Multiple facets may be considered to address the implications of lethal management of wolves as implemented in the Iberian Peninsula. However, besides discussing some of those facets, we remain aware of the management mindset (e.g., Ludwig 2001), which seems to center discussions on quotas of exploitation. Removing individuals from wild populations of large carnivores is certainly not mandatory, regardless of the outcome of discussions on its numerical sustainability (Artelle et al. 2013; see also Darimont 2017).

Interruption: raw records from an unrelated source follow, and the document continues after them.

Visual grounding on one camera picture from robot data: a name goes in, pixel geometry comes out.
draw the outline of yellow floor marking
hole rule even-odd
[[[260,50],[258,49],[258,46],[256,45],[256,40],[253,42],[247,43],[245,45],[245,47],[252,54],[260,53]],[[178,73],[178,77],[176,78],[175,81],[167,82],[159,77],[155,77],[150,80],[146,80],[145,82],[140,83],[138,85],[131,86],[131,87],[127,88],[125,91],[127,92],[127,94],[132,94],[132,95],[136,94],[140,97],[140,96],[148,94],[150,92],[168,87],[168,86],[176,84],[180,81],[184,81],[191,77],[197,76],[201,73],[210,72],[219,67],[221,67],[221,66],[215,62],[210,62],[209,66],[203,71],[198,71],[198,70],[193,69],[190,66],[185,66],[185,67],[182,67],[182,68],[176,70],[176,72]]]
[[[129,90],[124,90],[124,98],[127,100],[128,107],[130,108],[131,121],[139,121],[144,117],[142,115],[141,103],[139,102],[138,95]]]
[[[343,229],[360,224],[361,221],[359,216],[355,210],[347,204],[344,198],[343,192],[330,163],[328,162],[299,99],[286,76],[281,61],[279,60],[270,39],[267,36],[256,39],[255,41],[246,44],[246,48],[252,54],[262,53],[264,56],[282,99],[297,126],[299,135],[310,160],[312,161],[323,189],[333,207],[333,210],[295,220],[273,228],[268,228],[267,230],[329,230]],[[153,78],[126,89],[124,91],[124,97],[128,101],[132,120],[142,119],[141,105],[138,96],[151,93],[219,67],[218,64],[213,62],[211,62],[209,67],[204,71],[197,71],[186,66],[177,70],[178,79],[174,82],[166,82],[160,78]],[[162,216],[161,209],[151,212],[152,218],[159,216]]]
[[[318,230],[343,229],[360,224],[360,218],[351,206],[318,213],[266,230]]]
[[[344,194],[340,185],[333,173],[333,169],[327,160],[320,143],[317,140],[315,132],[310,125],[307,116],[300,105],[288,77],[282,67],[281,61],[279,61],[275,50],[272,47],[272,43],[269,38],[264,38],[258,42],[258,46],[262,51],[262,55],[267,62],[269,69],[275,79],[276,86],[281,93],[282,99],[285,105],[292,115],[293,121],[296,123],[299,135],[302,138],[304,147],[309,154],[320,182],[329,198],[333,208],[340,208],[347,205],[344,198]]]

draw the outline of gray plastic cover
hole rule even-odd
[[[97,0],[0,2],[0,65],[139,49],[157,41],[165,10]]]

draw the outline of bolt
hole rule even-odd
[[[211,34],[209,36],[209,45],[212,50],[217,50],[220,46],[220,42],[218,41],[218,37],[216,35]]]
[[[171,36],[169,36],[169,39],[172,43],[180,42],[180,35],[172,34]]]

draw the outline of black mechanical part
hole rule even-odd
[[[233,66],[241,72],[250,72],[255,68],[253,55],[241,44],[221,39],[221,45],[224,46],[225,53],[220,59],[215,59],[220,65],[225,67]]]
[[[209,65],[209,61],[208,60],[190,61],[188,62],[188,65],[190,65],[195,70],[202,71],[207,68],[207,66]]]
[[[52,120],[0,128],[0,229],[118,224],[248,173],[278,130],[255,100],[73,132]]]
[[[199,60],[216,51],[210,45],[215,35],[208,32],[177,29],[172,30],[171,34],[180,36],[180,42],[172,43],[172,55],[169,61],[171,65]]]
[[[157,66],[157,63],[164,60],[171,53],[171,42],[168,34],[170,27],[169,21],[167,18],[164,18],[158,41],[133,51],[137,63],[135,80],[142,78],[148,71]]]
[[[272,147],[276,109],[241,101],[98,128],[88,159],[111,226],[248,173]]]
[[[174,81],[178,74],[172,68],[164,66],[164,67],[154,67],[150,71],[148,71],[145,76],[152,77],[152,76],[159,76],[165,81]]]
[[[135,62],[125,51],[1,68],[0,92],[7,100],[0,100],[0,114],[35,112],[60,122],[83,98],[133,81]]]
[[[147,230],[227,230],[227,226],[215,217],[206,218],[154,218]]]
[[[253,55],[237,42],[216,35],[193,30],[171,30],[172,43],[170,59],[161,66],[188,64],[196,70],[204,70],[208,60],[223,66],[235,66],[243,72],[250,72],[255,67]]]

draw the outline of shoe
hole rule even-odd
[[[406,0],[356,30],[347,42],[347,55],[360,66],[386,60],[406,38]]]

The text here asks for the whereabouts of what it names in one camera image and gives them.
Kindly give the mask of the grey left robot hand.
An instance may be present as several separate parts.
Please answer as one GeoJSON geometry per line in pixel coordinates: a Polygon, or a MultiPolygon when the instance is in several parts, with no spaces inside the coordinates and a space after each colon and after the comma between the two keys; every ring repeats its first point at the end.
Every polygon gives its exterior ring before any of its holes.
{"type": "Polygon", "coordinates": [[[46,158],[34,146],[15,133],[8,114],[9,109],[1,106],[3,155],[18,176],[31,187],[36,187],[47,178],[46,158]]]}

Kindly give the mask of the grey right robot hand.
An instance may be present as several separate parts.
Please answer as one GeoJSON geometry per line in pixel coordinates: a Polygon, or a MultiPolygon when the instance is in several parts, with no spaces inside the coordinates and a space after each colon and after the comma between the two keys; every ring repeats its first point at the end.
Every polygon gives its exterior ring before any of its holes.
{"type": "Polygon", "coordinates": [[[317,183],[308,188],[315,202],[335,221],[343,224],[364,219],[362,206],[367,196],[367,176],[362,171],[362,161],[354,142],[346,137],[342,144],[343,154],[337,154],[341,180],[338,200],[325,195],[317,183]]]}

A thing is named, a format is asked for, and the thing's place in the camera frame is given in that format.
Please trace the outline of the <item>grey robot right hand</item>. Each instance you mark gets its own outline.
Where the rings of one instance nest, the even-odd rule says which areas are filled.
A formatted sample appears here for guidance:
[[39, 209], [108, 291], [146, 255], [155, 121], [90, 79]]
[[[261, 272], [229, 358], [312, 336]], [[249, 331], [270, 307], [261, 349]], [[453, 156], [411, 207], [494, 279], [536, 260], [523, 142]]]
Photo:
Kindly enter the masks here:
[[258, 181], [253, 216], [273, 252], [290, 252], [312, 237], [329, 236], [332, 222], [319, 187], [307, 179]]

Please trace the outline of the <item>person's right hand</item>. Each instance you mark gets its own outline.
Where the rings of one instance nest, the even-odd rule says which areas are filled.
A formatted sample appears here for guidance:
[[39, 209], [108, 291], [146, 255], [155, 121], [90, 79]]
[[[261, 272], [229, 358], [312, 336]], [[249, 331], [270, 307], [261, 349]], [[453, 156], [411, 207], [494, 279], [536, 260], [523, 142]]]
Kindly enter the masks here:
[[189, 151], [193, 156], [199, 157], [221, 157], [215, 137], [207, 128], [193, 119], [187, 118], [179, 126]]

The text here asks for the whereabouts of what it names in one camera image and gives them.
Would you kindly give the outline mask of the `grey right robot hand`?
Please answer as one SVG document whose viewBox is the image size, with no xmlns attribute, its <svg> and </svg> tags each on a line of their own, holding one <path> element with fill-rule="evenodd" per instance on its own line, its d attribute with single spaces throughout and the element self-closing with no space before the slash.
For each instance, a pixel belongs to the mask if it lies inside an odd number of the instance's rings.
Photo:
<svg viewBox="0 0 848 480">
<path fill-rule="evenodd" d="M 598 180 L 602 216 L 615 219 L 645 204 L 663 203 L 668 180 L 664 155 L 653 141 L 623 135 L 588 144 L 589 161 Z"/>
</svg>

Lethal management is instead a policy option, which seems particularly debatable in the case of apex predators (Ordiz et al. 2013; Wallach et al. 2015), often implemented to reduce conflicts (Fernández-Gil et al. 2016; Chapron and Treves 2016; Treves et al. 2016), under the premise of maintaining a favorable conservation status. The goal of conservation biology is not merely keeping a vague notion of enough animals, or the presence of species in a territory, but a functional assemblage of species (e.g., Soulé 1985). Managing towards that goal requires incorporation of the full range of ecological characteristics of the populations. Consider for instance how clear it is today that migration corridors and wintering grounds are crucial for bird conservation (e.g., Donald et al. 2007). In the case of wolves, a social structure based on family relations and a tendency for long-distance dispersal are similarly key characteristics, disturbed by hunting and culling. European wolf populations have increased in the last 30 years, both in numbers and range; however, despite its relatively large size, the wolf population in the Iberian Peninsula has remained isolated. Concurrently, the Sierra Morena wolves may have been extirpated, after showing high levels of inbreeding and introgression with dogs (Gómez-Sánchez et al. 2018). Yet we are not aware of effective efforts to coordinate conservation plans across countries, or regions.